Work out how many lines in these entries include the string "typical", and give only that figure.

* [Data records]
---+---

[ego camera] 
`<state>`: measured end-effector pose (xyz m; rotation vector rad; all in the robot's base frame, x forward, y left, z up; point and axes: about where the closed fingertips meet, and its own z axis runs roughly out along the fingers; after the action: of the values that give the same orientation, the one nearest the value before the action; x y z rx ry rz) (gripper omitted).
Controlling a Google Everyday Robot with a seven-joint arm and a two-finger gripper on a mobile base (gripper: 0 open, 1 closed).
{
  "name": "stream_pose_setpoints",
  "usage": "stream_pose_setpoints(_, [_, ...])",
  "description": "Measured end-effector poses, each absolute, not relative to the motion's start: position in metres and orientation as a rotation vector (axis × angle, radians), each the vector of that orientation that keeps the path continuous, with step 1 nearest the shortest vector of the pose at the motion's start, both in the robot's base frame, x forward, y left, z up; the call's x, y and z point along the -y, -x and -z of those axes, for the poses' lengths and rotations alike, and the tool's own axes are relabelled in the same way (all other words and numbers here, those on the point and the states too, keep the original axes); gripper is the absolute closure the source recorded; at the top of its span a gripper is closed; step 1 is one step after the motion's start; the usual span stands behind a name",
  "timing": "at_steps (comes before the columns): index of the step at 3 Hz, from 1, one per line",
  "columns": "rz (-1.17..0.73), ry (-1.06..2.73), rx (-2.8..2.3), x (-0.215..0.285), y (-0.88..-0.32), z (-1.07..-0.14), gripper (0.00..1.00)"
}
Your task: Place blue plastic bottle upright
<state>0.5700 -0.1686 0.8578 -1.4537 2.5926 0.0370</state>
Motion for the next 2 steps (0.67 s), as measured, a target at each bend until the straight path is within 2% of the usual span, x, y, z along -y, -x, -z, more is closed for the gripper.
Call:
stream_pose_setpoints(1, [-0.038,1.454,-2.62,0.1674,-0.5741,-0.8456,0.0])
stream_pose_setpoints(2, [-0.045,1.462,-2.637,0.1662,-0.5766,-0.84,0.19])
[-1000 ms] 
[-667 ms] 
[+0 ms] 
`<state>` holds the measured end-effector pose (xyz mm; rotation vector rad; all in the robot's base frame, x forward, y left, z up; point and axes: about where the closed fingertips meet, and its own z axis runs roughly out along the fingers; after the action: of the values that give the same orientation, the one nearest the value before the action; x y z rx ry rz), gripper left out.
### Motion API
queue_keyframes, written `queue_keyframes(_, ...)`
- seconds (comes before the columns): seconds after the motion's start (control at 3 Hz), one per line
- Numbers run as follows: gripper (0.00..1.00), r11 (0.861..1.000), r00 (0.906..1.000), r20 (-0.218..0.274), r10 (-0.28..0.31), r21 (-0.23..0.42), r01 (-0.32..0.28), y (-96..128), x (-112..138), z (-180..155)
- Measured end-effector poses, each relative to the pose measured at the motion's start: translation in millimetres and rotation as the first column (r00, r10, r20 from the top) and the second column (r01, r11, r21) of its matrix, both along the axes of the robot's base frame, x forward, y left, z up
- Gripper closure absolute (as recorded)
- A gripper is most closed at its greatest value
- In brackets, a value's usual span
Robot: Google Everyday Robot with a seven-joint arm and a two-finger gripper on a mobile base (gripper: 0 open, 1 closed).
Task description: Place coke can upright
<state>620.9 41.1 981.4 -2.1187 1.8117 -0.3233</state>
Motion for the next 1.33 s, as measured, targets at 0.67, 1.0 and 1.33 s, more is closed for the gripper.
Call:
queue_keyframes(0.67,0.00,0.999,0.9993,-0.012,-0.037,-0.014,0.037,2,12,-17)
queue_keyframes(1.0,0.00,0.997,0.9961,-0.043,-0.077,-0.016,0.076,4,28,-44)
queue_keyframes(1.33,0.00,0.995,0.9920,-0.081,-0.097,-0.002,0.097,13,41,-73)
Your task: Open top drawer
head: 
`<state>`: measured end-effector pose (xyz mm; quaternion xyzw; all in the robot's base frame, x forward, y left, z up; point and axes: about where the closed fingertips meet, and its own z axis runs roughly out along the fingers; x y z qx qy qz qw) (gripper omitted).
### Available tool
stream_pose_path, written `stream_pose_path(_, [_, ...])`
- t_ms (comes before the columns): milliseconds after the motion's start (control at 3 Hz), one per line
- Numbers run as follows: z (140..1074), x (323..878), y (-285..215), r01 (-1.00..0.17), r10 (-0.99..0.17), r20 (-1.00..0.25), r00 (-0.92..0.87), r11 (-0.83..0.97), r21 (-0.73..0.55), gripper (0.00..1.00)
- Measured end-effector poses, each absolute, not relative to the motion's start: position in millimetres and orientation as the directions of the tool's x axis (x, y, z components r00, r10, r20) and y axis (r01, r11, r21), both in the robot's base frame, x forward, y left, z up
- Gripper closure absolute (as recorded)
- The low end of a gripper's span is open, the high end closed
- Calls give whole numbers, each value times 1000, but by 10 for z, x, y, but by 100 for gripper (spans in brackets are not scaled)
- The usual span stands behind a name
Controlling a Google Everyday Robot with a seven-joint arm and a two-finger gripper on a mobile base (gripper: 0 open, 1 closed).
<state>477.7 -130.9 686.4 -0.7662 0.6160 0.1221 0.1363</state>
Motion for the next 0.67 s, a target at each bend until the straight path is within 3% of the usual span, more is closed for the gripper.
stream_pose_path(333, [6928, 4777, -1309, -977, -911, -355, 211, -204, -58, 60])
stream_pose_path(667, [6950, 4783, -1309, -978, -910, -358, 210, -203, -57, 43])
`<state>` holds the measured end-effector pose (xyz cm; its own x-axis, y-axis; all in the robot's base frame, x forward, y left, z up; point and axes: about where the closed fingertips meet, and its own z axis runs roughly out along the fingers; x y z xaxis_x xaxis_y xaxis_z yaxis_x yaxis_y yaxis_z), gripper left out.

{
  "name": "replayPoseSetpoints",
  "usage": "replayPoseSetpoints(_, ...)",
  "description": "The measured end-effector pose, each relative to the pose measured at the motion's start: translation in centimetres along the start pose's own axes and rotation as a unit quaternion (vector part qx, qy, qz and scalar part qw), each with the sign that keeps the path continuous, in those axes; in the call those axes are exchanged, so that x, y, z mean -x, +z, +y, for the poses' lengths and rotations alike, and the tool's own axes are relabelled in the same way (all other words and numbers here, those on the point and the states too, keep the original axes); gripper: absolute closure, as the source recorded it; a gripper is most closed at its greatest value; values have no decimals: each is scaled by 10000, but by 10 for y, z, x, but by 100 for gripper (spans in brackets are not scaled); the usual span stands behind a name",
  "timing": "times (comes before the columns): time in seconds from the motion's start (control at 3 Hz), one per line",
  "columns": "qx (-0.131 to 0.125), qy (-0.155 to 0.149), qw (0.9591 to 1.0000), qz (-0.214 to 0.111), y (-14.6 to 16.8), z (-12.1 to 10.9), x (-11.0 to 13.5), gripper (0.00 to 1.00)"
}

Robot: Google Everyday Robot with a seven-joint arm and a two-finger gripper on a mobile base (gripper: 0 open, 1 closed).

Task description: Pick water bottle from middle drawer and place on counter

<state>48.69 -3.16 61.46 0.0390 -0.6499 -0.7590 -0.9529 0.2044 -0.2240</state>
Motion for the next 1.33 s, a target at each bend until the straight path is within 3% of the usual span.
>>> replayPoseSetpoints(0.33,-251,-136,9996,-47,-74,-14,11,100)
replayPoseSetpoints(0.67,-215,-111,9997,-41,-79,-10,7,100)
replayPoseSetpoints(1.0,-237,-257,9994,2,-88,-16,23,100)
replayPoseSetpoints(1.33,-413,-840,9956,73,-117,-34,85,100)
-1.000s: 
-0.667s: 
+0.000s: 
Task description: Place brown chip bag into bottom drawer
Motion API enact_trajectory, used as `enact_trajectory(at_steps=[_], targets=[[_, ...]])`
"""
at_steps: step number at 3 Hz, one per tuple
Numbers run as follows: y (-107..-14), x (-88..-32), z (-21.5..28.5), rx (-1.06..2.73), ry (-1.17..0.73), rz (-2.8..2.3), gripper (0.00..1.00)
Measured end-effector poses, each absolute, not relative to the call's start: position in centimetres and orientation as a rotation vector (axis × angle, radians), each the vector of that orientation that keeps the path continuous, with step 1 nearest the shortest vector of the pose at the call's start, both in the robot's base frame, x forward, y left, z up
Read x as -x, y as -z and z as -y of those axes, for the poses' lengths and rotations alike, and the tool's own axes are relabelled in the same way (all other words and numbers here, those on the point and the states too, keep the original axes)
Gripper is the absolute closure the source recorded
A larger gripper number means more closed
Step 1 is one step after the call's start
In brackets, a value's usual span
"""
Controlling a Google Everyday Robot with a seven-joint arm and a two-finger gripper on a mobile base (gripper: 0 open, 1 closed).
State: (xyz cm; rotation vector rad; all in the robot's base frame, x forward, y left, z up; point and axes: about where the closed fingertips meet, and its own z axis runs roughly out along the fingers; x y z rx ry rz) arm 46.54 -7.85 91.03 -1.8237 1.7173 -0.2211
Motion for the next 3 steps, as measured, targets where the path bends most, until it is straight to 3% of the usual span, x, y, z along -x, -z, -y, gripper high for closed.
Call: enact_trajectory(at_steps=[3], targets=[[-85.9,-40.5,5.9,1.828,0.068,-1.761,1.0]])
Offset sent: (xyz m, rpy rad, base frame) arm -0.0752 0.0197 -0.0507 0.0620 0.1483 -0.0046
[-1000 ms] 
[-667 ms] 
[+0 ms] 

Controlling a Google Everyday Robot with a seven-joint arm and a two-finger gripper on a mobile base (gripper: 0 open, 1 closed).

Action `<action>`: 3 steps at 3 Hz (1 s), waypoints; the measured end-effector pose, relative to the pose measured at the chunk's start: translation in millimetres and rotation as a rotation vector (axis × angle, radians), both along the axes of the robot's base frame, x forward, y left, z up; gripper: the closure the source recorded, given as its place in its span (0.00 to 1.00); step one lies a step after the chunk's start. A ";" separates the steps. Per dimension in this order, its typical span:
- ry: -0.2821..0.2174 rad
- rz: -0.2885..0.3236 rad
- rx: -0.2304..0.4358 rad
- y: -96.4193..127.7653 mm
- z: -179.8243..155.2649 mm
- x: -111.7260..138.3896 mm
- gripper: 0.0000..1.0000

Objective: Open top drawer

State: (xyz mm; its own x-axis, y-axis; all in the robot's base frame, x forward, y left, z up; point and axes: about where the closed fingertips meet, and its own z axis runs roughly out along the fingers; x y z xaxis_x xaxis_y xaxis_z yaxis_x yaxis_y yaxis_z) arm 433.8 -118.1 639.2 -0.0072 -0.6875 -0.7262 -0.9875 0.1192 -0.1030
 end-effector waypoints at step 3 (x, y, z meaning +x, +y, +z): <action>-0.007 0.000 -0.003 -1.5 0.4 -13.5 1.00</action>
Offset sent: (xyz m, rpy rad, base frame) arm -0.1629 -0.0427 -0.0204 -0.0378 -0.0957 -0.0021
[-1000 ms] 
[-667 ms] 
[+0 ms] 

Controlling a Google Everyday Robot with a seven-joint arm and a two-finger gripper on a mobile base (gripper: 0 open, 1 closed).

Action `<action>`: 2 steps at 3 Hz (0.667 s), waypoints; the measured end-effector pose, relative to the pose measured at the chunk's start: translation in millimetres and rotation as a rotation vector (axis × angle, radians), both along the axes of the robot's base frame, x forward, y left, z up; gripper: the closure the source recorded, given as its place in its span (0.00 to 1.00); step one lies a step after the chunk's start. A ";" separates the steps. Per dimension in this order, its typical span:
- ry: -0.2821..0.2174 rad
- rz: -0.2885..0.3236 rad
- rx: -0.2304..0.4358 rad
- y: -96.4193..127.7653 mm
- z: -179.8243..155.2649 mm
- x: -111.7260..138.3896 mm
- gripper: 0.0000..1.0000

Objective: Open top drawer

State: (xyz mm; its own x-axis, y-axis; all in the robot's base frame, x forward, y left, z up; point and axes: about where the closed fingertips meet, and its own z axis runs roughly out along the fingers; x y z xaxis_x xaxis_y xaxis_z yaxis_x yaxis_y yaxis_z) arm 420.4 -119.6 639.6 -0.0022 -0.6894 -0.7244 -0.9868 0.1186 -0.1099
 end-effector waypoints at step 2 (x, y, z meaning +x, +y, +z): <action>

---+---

* [Solved exercise] 2